**DATA SEGMENT:**
•••••
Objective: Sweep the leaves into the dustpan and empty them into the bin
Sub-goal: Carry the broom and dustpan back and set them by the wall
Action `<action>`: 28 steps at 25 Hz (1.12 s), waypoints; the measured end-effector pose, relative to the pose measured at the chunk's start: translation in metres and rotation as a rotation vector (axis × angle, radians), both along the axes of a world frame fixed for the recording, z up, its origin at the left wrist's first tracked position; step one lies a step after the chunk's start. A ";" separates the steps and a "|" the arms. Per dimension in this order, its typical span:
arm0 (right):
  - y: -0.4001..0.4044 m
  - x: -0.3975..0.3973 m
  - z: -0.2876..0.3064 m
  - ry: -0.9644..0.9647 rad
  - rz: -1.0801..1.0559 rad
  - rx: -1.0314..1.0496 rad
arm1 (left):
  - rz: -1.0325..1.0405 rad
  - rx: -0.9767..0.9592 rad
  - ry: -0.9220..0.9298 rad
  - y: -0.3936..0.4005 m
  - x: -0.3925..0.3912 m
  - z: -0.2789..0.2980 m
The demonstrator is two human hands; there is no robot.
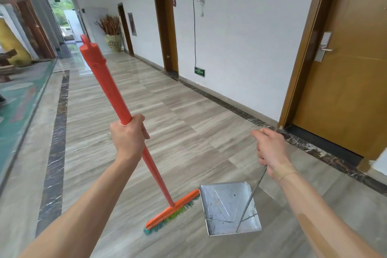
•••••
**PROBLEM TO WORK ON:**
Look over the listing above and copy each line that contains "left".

**WRITTEN SOLUTION:**
Action `<action>`: 28 steps at 25 Hz (1.12 s), waypoints; the measured end-effector pose, relative to the pose measured at the chunk's start: translation in metres and rotation as a rotation vector (axis × angle, radians), both along the axes of a world frame fixed for the recording, z up, its origin at the left wrist's first tracked position; step one lies a step after the chunk's start. A ";" separates the steps and a "|" the arms. Per dimension in this order, its typical span:
arm1 (left):

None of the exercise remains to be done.